Working from the data below, write out exactly the lines from its first through the line that contains "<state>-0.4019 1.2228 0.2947", both ends included and pictures omitted.

[Dataset records]
----------

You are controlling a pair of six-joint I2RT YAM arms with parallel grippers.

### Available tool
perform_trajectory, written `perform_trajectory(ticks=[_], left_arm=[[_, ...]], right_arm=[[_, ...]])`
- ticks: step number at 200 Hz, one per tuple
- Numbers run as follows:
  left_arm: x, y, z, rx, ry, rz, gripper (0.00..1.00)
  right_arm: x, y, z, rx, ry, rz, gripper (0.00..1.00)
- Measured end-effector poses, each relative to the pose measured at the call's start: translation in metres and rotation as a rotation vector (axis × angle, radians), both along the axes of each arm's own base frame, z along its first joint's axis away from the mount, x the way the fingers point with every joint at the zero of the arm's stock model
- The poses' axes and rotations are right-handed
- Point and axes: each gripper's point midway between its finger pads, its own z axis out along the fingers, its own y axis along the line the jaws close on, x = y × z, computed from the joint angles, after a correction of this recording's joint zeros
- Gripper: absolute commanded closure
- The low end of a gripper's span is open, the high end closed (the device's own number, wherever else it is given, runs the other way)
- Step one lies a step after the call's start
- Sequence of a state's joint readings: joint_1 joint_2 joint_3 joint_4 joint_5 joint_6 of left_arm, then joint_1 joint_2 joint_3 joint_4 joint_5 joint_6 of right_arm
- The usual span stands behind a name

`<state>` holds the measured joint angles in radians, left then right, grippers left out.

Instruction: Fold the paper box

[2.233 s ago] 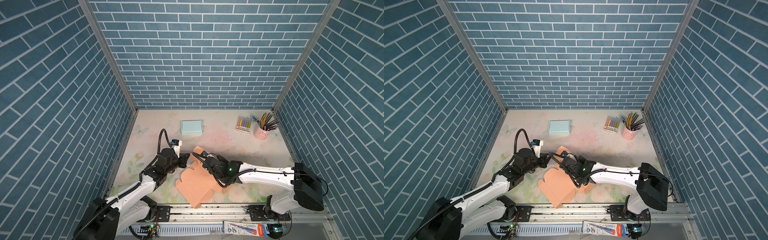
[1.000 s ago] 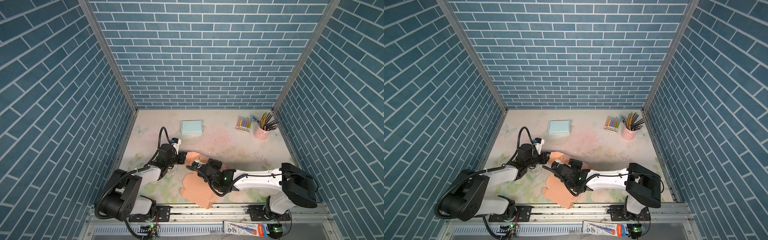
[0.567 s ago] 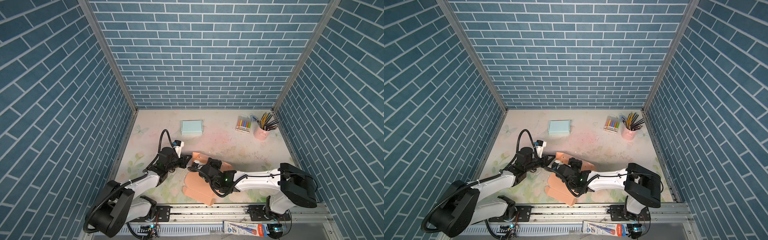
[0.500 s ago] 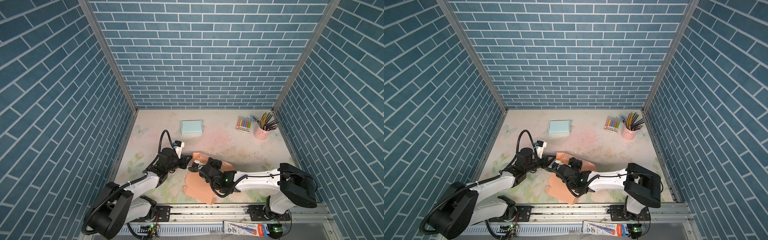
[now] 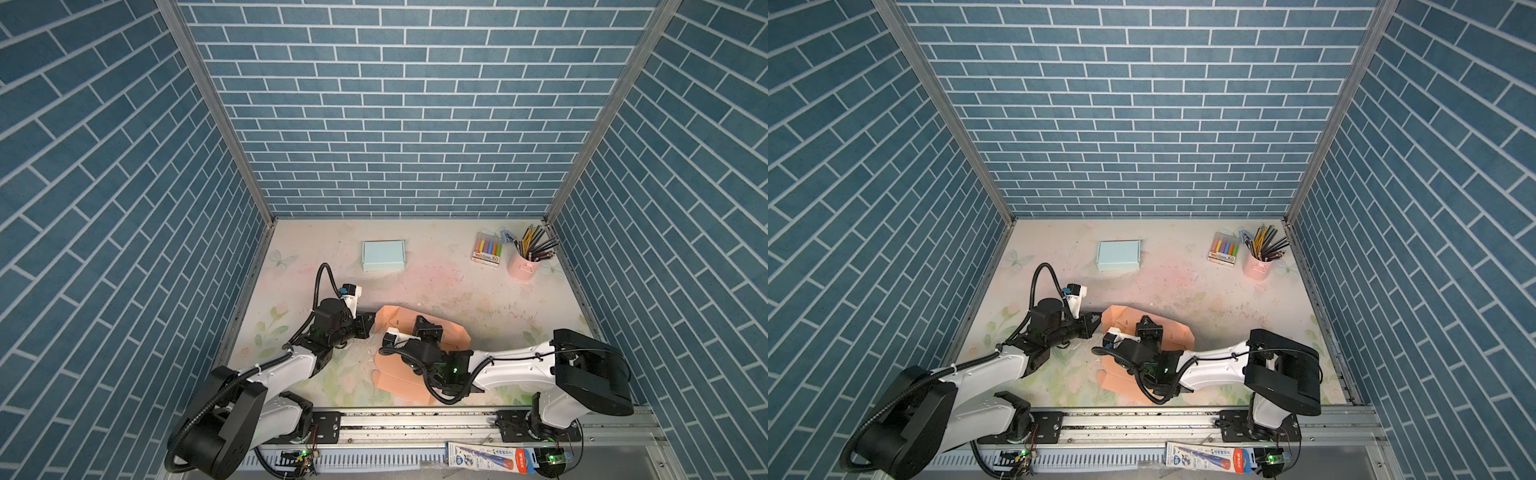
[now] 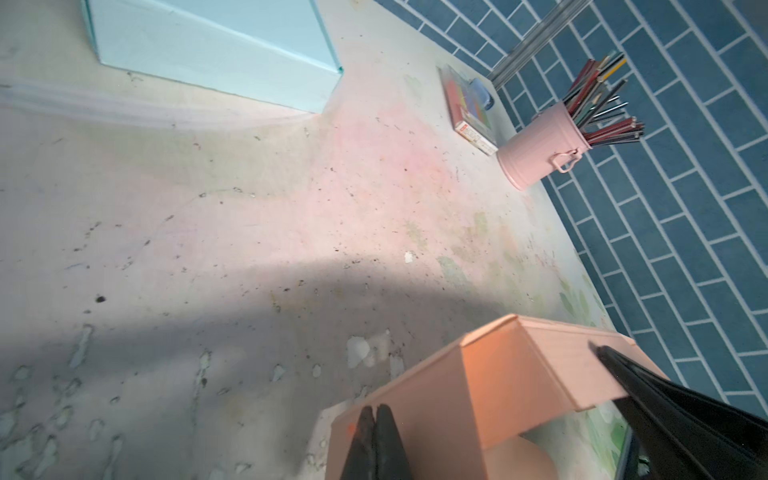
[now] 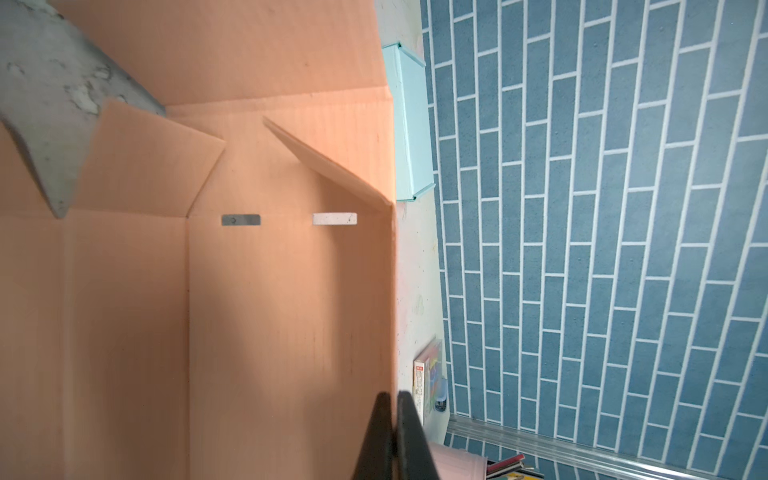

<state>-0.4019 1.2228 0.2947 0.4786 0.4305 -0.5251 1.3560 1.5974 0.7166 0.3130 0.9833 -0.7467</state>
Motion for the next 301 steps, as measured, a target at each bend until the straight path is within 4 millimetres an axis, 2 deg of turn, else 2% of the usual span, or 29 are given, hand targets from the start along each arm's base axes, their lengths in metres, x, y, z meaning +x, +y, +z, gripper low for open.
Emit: perform_trajectory(ticks=[33, 84, 122, 229, 255, 301], left_arm=[[0.011, 0.006, -0.018, 0.045, 0.042, 0.036, 0.95], [0.027, -0.008, -0.020, 0.042, 0.034, -0.004, 0.93], [0.018, -0.019, -0.018, 0.031, 0.026, -0.057, 0.93], [-0.015, -0.029, 0.000, -0.008, -0.026, -0.136, 0.90], [-0.027, -0.035, -0.004, -0.008, -0.016, -0.165, 0.88], [-0.047, -0.037, -0.020, 0.005, 0.016, -0.192, 0.78]], right_arm=[[-0.002, 0.000, -0.001, -0.007, -0.014, 0.012, 1.00], [-0.002, 0.000, 0.000, -0.009, -0.022, 0.018, 1.00], [-0.002, 0.001, 0.001, 0.001, -0.023, 0.020, 1.00], [0.000, 0.001, 0.002, 0.008, -0.036, 0.024, 1.00], [0.000, 0.001, 0.002, 0.008, -0.036, 0.024, 1.00], [-0.001, 0.001, 0.001, -0.004, -0.052, 0.028, 1.00]])
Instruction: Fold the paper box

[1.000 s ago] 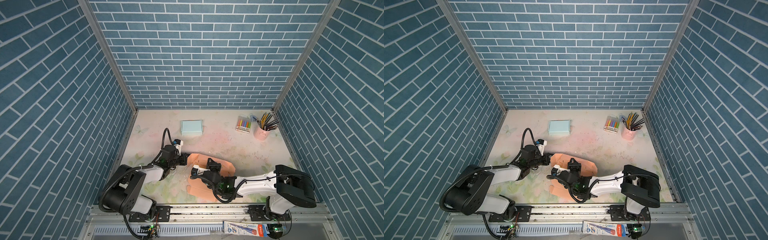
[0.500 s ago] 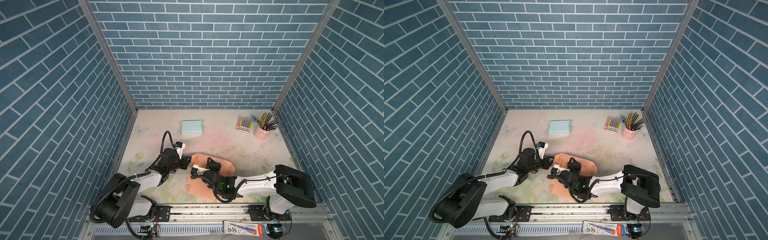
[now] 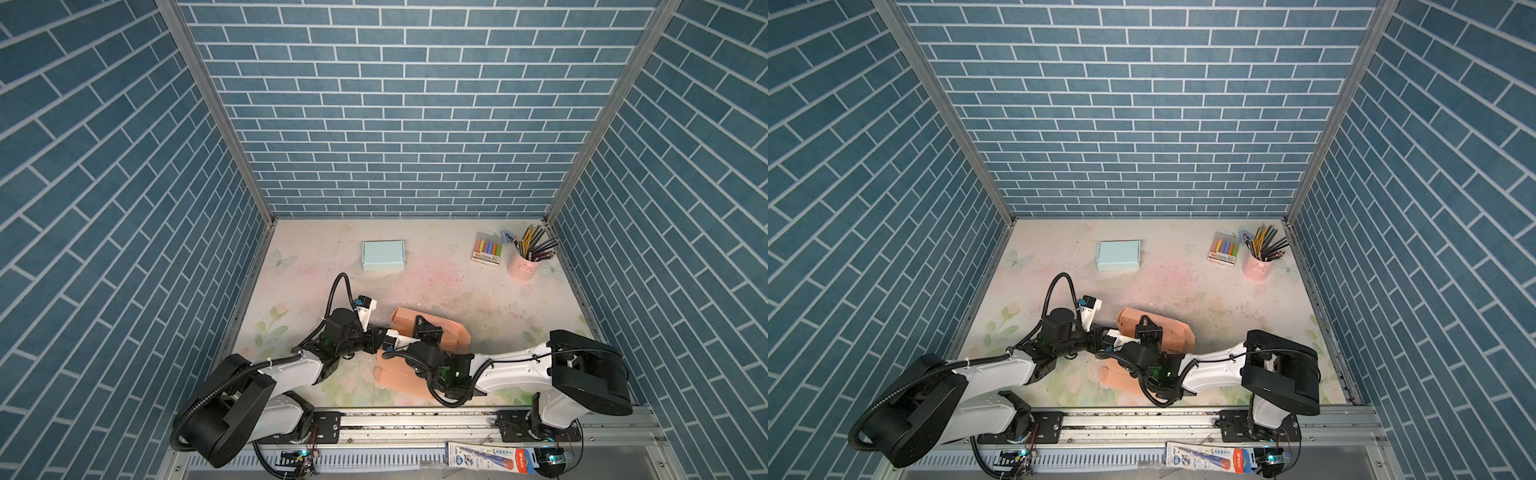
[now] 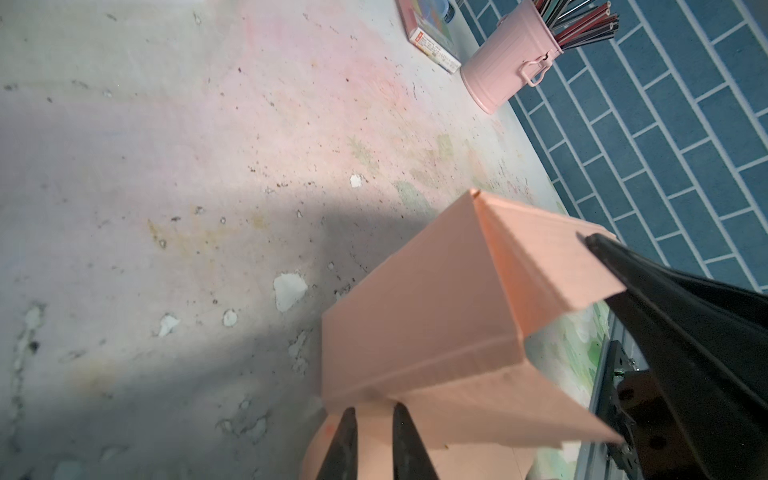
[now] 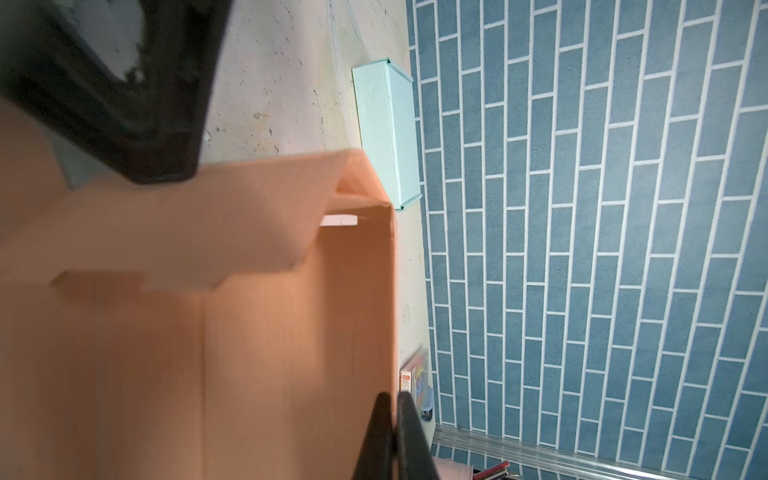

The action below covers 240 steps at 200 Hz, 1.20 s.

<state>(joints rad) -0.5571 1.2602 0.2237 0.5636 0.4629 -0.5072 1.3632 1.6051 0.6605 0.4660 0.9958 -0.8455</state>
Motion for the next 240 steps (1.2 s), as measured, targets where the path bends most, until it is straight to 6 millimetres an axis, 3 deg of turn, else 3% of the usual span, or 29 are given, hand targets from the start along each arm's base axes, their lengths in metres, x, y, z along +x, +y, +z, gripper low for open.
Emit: perform_trajectory(ticks=[65, 140, 240], left_arm=[[-0.004, 0.005, -0.001, 0.013, -0.059, 0.022, 0.58], [0.002, -0.005, 0.014, 0.003, -0.177, 0.001, 0.55], [0.006, -0.017, 0.017, 0.035, -0.299, -0.031, 0.55]], right_arm=[[-0.005, 0.004, -0.003, -0.009, -0.010, 0.018, 1.00], [-0.007, 0.004, -0.003, -0.009, -0.014, 0.019, 1.00], [-0.009, 0.004, -0.004, -0.015, -0.014, 0.023, 1.00]])
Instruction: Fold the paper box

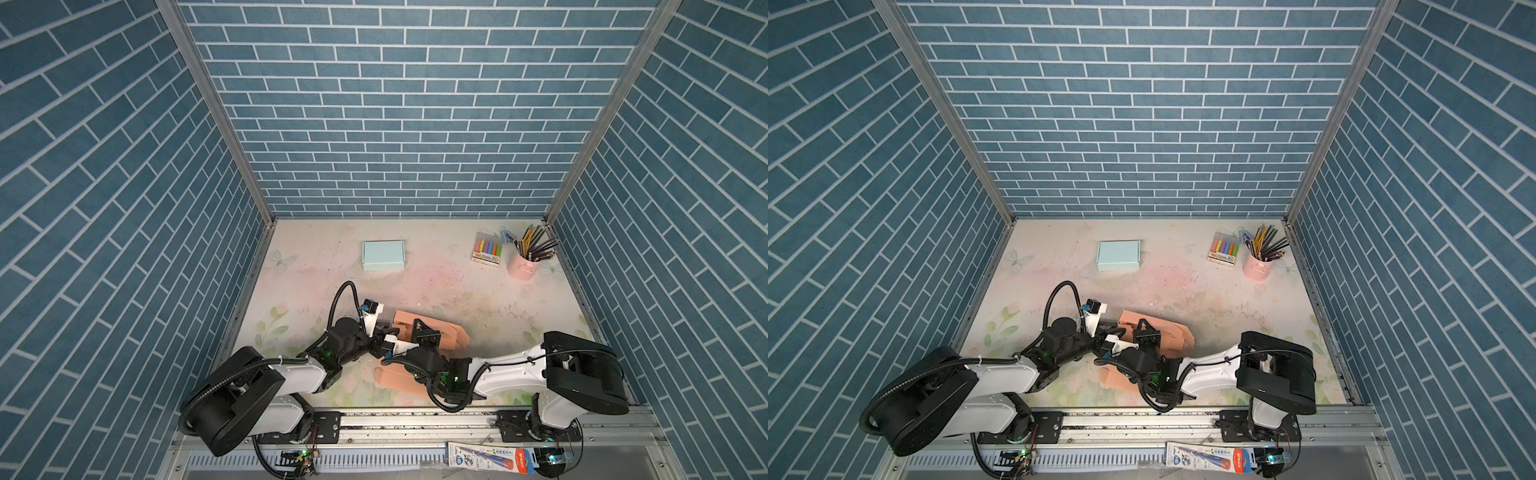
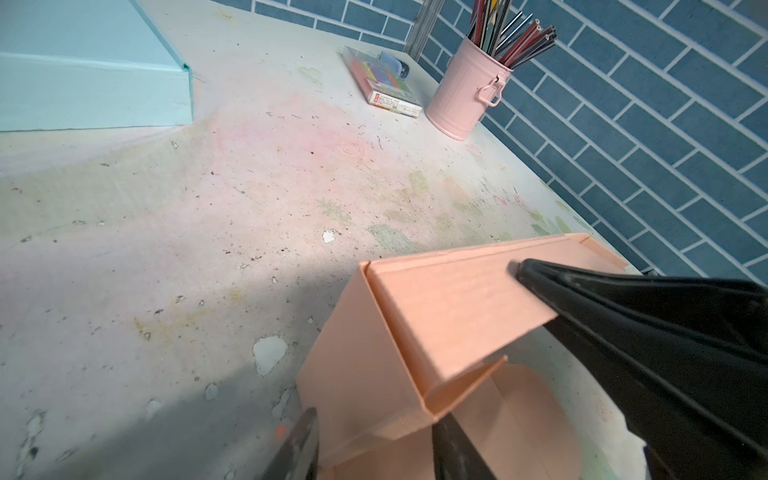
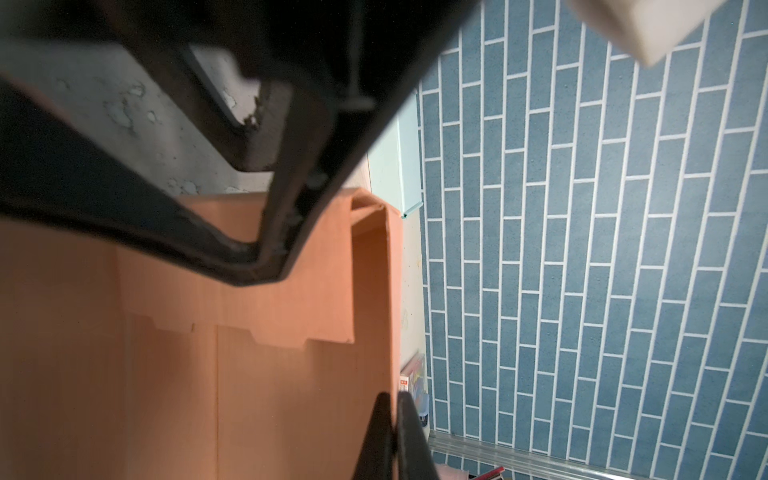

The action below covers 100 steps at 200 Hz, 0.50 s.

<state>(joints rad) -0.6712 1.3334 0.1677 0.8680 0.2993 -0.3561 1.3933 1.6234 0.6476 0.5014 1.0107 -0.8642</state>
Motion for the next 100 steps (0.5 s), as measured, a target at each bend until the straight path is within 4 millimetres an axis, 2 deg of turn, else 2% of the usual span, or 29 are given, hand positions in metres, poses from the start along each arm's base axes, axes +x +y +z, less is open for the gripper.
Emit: perform_trajectory(ticks=[100], left_arm=[[0.0058, -0.0023, -0.0046, 0.044, -0.085, 0.024, 0.64]], right_arm=[[-0.0016, -0.0043, -0.0017, -0.019, -0.004, -0.006, 1.00]])
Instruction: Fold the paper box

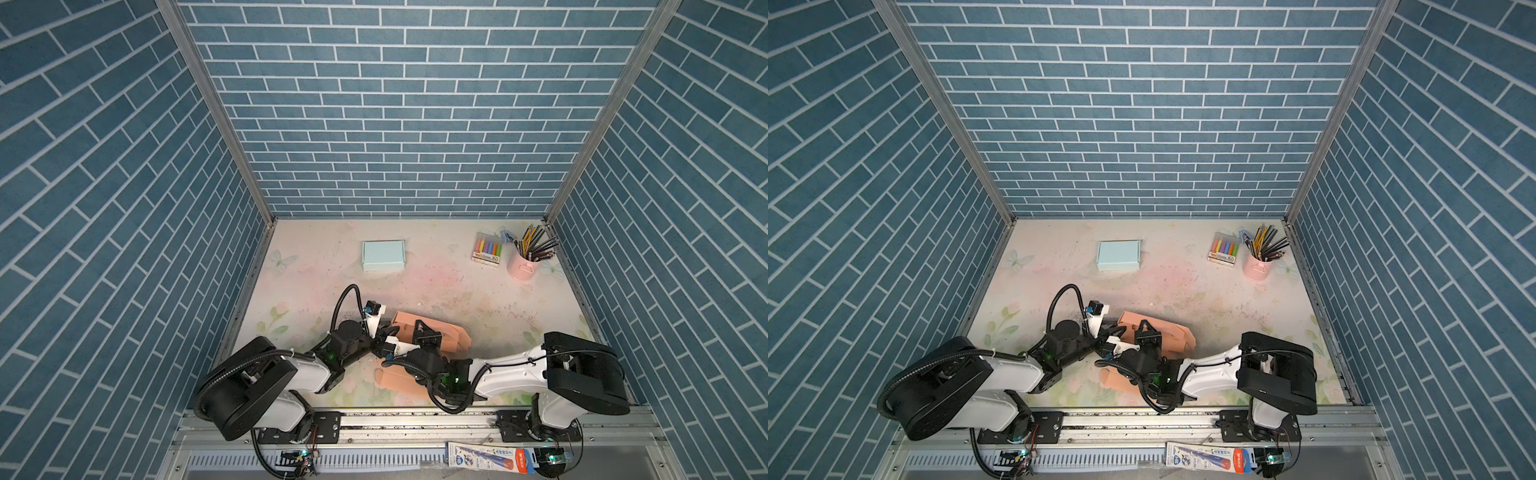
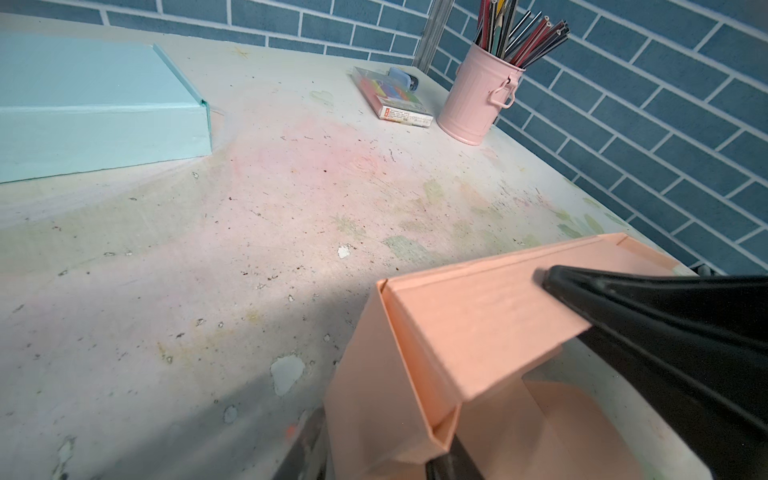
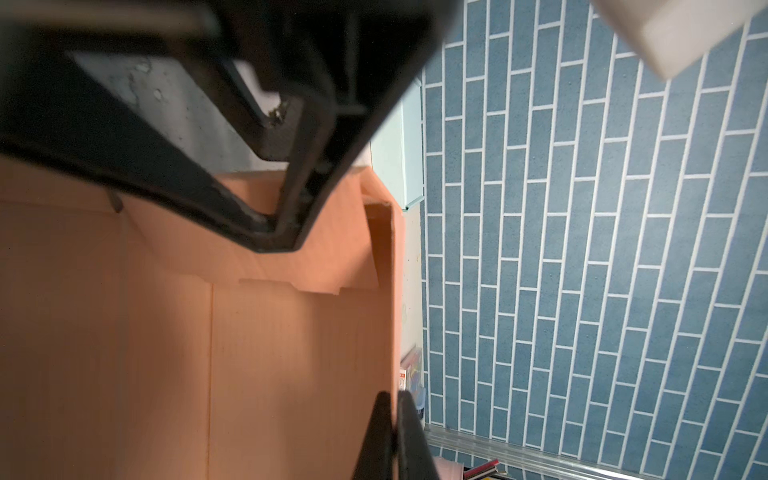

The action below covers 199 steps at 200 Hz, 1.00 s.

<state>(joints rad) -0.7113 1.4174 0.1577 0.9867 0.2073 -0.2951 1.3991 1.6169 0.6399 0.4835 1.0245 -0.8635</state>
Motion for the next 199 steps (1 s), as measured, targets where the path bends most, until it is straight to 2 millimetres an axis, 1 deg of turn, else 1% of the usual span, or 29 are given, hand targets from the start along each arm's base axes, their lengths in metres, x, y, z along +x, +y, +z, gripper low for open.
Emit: perform_trajectory(ticks=[34, 74, 123, 173, 177, 190, 199], left_arm=[[0.000, -0.001, 0.000, 0.004, -0.013, 0.000, 0.68], [0.000, -0.002, 0.000, 0.007, -0.027, -0.004, 0.69], [-0.001, -0.006, -0.001, 0.001, -0.036, -0.016, 0.68], [-0.004, -0.010, -0.003, 0.006, -0.040, -0.035, 0.63], [-0.004, -0.010, -0.003, 0.006, -0.041, -0.035, 0.63], [-0.004, -0.010, -0.003, 0.005, -0.042, -0.036, 0.69], [-0.004, -0.011, -0.003, 0.005, -0.044, -0.037, 0.71]], right_arm=[[0.000, -0.001, 0.000, -0.002, 0.000, -0.003, 1.00], [-0.001, -0.002, -0.001, -0.010, 0.003, -0.003, 1.00], [-0.002, -0.005, -0.001, -0.024, 0.003, -0.007, 1.00], [-0.003, -0.005, 0.001, -0.013, 0.007, -0.003, 1.00], [-0.003, -0.005, 0.001, -0.013, 0.007, -0.003, 1.00], [-0.004, -0.005, 0.001, -0.014, 0.007, -0.003, 1.00], [-0.004, -0.005, 0.001, -0.014, 0.008, -0.004, 1.00]])
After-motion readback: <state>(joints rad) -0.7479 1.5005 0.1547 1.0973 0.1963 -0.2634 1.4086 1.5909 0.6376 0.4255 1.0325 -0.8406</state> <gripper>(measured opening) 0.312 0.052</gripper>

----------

• TASK RESULT:
You are controlling a pair of six-joint I2RT YAM arms with parallel grippers.

### Available tool
perform_trajectory, written `perform_trajectory(ticks=[_], left_arm=[[_, ...]], right_arm=[[_, ...]])`
- ticks: step number at 200 Hz, one per tuple
- Numbers run as follows:
  left_arm: x, y, z, rx, ry, rz, gripper (0.00..1.00)
  right_arm: x, y, z, rx, ry, rz, gripper (0.00..1.00)
- Measured end-effector poses, each relative to the pose measured at the call's start: translation in metres and rotation as a rotation vector (axis × angle, radians), both along the axes of each arm's own base frame, z along its first joint's axis away from the mount, x the way the fingers point with every joint at the zero of the arm's stock model
- The poses' axes and rotations are right-handed
- Point and axes: each gripper's point midway between its finger pads, its own z axis out along the fingers, its own y axis along the line the jaws close on, x = y × z, computed from the joint angles, after a correction of this recording's joint zeros
- Gripper: absolute commanded closure
- The low end of a gripper's span is open, the high end closed (the device's own number, wherever else it is given, runs the other way)
- Step one lies a step after the call's start
- Sequence of a state's joint readings: joint_1 joint_2 joint_3 joint_4 joint_5 joint_6 of left_arm, then joint_1 joint_2 joint_3 joint_4 joint_5 joint_6 of right_arm
- The usual span stands behind a name

`<state>` holds the measured joint angles in radians, left then right, grippers left out.

Instruction: Fold the paper box

[2.233 s ago] 
[1.000 s ago] 
[0.567 s ago] 
[0.500 s ago] 
[now] 
[now] 
[now] 

<state>-0.4019 1.2228 0.2947 0.4786 0.4305 -0.5251 1.3560 1.5974 0.7166 0.3130 0.9833 -0.7467</state>

That completes the exercise.